Friday 31 August 2018

Avengers Earth's Mightiest Heroes S01E21 Review: The Hydra-AIM War

Avengers: Earth's Mightiest Heroes, Season 1, Episode 21: Hail Hydra


S1E21-1-Well, this is certainly an interesting episode! After the last episode being more of a filler and a respite to heavier episodes, this one goes straight into addressing two of the plotlines that have ran across the first season of Avengers: Earth's Mightiest Heroes. Black Widow's ping-ponging allegiance, as well as Hydra as an organization. And with the main plotlines that we seem to be building up to being either Kree/Skrull space war stuff or mystical Asgardian science, it's neat that we do get an episode to tie up all the loose ends regarding Hydra. The episode starts off with the reintroduction of the Black Widow -- an unpredictable many-enemy for our heroes, but one that the audience knows is probably on the side of the angels. And the Black Widow tells our heroes that, yes, she is a deep-cover double agent, and that she can't contact Nick Fury, the only person who knows about her mission. It's kind of convenient, of course, but at the same time she did save Hawkeye's life a couple of episodes ago.  

And the reason she's coming to the Avengers is that apparently Hydra and AIM are fighting over the Cosmic Cube -- a device that can apparently rewrite reality to be transformed as its wielder wishes? Just... just how did MODOK manage to do that, and why hasn't he used it to wipe Hydra before they can bother him? We'll just brush it aside, I suppose, because the Cosmic Cube's really just a plot device to be fought over, and we are treated to a fun bit where Hydra's giant skull-tentacle robots are fighting against AIM and their black hole cannons. The Avengers swoop in and join as a third faction, with some really fun action scenes here and there. MODOK is always fun, in any case.

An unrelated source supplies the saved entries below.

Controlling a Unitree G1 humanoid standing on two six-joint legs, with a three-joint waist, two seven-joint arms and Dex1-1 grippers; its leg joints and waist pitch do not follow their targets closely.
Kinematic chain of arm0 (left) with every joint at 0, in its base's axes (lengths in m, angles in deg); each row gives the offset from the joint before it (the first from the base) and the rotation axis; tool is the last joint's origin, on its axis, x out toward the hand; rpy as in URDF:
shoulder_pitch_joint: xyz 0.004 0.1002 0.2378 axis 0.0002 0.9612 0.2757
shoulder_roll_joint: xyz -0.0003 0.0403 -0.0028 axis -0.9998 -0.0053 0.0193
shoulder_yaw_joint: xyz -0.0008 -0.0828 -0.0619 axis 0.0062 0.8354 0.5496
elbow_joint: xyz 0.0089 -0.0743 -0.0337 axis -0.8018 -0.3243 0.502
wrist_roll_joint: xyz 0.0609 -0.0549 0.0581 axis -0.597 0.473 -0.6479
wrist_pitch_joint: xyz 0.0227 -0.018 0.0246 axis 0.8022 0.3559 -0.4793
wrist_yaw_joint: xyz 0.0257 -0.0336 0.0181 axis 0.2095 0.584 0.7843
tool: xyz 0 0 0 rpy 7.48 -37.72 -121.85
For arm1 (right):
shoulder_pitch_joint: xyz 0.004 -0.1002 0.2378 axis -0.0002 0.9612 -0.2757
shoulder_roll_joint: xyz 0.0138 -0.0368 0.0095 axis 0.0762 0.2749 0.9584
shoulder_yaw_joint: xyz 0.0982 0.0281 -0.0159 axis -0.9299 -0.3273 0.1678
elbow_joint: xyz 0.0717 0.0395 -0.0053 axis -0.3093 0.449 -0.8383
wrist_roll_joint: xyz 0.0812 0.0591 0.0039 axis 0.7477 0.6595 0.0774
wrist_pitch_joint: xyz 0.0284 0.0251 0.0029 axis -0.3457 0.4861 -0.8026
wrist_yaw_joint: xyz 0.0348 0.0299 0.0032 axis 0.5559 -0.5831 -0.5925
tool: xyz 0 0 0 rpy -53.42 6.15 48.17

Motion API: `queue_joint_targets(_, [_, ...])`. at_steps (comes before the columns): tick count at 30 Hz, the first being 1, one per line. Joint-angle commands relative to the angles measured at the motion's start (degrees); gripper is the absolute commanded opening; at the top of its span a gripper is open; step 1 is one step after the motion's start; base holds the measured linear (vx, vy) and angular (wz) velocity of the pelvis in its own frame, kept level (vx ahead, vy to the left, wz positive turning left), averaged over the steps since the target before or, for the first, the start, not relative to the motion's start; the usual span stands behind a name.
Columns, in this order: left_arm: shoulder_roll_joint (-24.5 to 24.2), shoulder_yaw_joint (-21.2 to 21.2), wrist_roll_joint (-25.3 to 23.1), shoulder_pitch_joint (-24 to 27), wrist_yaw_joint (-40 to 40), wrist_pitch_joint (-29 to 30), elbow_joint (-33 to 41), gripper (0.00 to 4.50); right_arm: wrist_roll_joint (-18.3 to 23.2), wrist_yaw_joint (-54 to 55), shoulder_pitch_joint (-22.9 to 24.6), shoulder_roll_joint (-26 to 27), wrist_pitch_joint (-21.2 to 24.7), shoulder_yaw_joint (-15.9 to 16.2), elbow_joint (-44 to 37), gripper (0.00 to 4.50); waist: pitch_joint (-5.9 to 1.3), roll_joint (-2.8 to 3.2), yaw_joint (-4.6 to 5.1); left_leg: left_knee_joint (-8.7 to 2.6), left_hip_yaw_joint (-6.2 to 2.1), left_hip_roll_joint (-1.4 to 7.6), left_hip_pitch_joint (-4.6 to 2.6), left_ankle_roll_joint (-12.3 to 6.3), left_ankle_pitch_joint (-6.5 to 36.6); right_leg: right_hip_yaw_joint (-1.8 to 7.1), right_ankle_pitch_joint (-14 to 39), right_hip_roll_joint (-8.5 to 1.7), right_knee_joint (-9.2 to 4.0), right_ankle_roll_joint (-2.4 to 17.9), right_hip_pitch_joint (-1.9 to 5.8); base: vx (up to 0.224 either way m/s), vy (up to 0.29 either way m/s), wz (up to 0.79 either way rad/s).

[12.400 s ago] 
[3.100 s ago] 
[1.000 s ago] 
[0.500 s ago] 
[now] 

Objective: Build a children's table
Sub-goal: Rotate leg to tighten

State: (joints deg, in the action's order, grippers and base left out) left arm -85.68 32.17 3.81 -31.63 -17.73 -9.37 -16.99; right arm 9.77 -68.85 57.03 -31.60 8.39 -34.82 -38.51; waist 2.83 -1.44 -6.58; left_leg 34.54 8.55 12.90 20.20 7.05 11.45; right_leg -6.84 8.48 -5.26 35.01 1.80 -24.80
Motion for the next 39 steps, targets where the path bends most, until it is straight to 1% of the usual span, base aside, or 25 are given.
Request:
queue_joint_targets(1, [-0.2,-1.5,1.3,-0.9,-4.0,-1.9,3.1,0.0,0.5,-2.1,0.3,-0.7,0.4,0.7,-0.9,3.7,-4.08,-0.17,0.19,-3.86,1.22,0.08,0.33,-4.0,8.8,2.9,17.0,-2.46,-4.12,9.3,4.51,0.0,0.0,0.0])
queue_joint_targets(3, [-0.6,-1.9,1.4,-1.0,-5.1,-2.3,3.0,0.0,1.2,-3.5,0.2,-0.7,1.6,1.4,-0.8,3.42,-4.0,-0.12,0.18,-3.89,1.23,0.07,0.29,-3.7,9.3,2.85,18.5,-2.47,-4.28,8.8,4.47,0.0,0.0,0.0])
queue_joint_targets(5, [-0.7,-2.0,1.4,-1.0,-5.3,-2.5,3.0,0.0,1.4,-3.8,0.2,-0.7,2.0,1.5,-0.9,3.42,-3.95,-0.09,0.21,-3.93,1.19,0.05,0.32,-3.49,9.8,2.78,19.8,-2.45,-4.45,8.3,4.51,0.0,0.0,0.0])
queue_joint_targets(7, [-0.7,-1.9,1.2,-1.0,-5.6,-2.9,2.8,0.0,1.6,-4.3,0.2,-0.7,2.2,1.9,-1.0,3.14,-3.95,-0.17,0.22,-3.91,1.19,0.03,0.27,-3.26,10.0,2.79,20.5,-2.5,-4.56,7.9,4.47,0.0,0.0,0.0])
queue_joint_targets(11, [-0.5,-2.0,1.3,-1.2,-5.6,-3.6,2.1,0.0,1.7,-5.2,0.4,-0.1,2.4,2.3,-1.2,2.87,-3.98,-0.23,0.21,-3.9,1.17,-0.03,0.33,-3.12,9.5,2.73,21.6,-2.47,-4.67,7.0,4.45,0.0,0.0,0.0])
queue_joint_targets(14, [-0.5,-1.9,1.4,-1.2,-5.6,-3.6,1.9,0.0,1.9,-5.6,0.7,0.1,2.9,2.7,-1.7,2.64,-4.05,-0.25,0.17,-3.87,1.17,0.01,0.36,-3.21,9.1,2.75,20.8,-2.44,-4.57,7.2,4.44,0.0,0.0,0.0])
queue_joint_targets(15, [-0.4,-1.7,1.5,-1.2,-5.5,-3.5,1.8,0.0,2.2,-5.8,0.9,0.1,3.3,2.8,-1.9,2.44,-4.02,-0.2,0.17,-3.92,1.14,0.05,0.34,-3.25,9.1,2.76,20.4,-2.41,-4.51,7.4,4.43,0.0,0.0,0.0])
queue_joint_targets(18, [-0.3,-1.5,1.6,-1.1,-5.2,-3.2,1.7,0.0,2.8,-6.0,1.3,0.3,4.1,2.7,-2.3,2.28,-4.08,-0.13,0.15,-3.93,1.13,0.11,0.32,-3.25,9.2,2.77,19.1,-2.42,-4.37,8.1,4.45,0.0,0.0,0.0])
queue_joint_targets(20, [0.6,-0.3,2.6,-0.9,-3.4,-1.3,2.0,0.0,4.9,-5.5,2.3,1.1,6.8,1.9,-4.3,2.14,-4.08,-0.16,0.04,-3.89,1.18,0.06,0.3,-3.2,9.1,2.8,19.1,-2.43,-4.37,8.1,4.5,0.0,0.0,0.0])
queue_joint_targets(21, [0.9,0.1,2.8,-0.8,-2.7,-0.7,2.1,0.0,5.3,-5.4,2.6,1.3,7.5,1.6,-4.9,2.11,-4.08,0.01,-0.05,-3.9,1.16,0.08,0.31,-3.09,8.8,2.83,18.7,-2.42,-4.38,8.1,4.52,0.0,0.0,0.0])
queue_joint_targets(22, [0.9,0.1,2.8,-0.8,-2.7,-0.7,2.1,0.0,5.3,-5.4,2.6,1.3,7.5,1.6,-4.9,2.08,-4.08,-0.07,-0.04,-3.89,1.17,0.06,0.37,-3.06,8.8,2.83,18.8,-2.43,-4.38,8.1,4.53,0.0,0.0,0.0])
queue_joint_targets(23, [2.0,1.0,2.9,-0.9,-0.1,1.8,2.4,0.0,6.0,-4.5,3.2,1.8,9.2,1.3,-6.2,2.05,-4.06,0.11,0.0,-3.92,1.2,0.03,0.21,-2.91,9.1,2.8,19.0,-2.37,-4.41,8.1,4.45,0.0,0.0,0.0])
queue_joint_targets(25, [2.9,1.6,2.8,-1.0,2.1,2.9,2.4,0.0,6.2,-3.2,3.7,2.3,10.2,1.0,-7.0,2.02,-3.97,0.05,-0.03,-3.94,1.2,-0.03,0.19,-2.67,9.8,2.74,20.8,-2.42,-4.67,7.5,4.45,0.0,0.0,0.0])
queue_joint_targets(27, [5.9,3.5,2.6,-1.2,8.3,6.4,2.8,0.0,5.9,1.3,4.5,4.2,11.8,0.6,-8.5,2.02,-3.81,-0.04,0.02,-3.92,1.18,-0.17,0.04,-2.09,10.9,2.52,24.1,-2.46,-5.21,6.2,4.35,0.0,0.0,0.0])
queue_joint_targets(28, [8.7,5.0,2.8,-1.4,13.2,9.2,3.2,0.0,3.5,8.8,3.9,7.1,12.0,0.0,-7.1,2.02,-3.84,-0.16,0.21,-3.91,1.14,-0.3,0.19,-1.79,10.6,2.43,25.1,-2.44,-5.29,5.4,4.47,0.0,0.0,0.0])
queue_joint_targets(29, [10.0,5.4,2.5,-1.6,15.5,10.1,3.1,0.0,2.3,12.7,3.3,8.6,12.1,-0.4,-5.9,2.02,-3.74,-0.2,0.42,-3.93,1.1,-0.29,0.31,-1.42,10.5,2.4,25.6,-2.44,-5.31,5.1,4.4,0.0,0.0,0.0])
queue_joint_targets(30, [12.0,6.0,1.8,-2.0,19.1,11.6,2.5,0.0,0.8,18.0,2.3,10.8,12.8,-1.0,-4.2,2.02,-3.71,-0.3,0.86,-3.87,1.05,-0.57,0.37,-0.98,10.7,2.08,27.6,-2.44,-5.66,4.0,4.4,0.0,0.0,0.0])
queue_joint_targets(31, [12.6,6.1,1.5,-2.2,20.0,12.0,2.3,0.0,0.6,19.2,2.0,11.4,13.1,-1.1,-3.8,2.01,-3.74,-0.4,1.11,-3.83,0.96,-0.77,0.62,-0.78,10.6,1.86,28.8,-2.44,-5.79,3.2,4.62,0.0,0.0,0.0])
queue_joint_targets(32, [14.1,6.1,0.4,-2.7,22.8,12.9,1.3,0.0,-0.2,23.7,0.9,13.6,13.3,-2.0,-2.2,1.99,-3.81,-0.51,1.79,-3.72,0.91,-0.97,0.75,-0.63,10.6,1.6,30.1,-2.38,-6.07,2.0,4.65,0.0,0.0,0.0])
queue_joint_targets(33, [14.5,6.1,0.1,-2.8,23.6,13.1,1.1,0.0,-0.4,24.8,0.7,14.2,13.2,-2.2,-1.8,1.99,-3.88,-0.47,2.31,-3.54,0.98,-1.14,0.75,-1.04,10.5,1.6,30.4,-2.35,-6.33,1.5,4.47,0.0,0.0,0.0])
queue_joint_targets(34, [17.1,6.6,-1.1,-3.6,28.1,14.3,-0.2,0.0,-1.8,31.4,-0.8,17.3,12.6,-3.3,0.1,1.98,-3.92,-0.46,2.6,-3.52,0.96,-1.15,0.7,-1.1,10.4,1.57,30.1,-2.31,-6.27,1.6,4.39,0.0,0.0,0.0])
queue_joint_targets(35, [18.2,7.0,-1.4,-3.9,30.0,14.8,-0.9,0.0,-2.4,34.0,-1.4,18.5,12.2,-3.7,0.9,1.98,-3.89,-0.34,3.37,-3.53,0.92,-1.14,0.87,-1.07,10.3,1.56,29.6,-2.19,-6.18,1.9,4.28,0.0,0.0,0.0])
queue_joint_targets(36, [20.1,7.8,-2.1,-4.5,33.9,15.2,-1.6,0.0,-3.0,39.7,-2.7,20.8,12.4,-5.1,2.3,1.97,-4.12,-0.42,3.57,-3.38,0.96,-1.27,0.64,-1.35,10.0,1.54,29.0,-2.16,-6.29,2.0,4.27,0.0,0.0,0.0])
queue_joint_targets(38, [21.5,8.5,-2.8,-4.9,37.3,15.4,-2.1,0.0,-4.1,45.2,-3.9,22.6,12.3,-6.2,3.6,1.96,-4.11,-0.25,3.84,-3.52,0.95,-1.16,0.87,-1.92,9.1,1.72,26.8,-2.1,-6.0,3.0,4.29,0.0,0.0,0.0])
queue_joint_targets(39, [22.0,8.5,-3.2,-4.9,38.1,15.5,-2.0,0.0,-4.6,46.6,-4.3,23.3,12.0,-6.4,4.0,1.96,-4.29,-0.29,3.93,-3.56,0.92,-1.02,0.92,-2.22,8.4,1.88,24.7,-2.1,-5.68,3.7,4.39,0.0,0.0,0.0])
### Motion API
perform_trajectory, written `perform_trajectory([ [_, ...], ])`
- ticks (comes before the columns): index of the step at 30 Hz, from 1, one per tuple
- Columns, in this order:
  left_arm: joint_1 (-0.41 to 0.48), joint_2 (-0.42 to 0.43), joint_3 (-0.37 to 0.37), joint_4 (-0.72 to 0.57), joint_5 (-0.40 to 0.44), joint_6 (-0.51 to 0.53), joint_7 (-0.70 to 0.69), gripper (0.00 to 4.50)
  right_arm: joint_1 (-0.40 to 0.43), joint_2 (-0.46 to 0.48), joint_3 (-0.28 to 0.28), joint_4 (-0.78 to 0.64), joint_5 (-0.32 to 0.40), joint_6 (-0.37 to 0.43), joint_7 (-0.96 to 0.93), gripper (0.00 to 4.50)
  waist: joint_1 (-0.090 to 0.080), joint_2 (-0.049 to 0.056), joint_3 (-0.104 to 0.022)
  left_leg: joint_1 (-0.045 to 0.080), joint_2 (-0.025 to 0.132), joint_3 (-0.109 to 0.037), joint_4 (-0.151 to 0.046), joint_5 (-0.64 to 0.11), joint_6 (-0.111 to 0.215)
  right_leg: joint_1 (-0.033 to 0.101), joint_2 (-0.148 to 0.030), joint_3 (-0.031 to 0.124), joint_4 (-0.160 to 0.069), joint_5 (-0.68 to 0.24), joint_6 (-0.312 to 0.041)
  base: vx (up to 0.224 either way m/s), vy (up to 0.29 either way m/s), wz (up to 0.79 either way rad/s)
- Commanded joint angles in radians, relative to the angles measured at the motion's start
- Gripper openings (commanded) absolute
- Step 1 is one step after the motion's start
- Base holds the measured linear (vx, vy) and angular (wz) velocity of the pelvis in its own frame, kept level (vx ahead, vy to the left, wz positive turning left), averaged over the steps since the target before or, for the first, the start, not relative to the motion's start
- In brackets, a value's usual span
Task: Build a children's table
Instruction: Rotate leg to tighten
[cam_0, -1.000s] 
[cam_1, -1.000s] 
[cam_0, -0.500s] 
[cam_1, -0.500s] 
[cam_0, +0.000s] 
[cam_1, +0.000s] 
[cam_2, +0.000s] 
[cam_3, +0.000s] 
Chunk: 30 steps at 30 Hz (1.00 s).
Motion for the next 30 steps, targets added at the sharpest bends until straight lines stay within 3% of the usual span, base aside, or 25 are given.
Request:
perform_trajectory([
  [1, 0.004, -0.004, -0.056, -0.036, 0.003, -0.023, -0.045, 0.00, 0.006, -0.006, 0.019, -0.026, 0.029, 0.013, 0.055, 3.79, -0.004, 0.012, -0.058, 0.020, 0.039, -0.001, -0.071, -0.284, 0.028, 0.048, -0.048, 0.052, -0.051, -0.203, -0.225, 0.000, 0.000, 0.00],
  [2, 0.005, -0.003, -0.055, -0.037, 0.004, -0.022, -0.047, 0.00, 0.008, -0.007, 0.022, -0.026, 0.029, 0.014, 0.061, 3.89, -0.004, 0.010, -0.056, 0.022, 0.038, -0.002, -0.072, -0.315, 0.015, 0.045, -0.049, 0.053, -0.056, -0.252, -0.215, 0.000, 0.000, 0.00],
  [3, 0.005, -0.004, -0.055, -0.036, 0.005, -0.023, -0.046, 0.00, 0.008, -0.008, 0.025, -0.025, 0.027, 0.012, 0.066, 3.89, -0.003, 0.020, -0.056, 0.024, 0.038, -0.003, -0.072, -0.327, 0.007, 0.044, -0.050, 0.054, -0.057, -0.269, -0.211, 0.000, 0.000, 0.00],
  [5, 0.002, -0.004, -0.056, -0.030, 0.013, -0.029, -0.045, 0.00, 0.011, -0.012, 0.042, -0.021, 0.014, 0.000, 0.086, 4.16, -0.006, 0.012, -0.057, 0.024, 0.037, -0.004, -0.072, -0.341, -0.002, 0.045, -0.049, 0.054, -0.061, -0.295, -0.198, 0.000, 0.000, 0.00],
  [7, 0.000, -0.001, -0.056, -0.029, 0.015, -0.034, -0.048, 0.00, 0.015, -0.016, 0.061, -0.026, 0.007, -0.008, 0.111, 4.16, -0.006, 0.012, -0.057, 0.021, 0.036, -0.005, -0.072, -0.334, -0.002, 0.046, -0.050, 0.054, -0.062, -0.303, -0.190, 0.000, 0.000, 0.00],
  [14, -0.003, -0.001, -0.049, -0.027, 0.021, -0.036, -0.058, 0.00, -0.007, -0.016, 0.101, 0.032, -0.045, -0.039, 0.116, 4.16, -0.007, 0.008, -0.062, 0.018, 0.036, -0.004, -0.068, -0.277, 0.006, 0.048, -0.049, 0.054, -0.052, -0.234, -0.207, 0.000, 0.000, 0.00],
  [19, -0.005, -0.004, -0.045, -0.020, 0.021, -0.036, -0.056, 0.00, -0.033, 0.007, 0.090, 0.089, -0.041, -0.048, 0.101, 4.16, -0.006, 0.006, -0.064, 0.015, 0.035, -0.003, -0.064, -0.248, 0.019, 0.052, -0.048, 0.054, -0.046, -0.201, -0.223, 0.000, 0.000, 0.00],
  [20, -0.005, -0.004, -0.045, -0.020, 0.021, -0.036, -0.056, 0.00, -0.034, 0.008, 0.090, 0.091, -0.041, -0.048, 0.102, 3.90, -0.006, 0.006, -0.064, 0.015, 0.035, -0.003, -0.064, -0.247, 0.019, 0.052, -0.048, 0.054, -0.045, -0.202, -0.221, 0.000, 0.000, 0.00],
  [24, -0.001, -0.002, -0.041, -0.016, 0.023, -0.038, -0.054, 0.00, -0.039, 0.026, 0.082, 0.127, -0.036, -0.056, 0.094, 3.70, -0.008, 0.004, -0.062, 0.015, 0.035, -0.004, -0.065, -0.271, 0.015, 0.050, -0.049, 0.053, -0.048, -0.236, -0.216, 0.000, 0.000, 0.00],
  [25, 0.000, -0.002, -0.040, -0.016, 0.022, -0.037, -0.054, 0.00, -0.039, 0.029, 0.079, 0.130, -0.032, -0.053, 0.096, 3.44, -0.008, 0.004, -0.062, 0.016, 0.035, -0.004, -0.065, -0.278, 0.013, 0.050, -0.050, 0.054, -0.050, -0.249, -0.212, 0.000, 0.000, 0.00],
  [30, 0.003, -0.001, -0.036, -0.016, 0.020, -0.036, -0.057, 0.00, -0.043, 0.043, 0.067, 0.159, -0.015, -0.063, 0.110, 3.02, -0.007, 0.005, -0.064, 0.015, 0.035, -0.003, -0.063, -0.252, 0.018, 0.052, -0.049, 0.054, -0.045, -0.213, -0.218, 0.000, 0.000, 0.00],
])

The complicated situation ends up being even more complicated when SHIELD shows up, with Maria Hill being the far-more-unreasonable SHIELD director that replaces Nick Fury, basically trying to arrest the Avengers for no real reason other than to be antagonistic. As Iron Man points out -- it's pretty goddamn stupid of her to do so right in the middle of the Avengers trying to stop two terrorist organizations shooting weapons of mass destruction at each other. The concept of Maria Hill being far more no-nonsense and not having time for superheroes is definitely great, but the execution turns her into feeling needlessly antagonistic and also pretty stupid, and I'm not the biggest fan of her portrayal in this episode -- especially after multiple times of Iron Man trying to offer friendship and SHIELD clearly being insanely outgunned. I mean, yeah, we're getting some obvious "registration" stuff which may be building to a more comics-faithful Civil War storyline, but the way it's handled here is actually pretty clumsy. 

Image result for baron strucker comic coverAnd, of course, Hawkeye ends up doing a pretty damn cool trick-shot, shooting Ant-Man on an arrow from halfway across the city so he can reach the location of the Cosmic Cube, resulting in a pretty badass moment where Ant-Man socks Baron Strucker as he's reaching out for the Cube. We get a pretty cool battle between Captain America and Baron Strucker, and just like the battle between Captain and Zemo, the weight of history can be felt between these two. Black Widow gets a brief moment of "I quit" defiance against Strucker, but it's mostly the Captain America show, and the two of them end up touching the Cube at the same time, seemingly nothing happens.

With SHIELD towing away MODOK, Strucker and all of Hydra and AIM, we get one last parting shot between Maria Hill and Stark, which, again... not very well-delivered and making Maria Hill come off as a gigantic moron considering how very close SHIELD actually came to fucking everything up. We get a neat bit of farewell between Hawkeye and Black Widow. The two of them have put their little spat behind them once everything's cleared out, but now Black Widow isn't trusted by SHIELD with Fury missing, leading to a bittersweet farewell as Black Widow goes on the run. It's a great ending for the Black Widow/Hawkeye story, if nothing else. 

Oh, and apparently the whole point of introducing such an insane gamebreaking plot device like the Cosmic Cube? It's just so that Captain America can touch it, seemingly wish that nothing has changed, but apparently it reached out to 1945 and rewrote history that Bucky survived the goddamn crash. I feel that there is a far, far better way to incorporate either a reality-warping plot device or Bucky's survival, but eh. It doesn't really bother me all that much, and other than the two quibbles about Maria Hill and the Cosmic Cube, it's a pretty damn fine episode, really.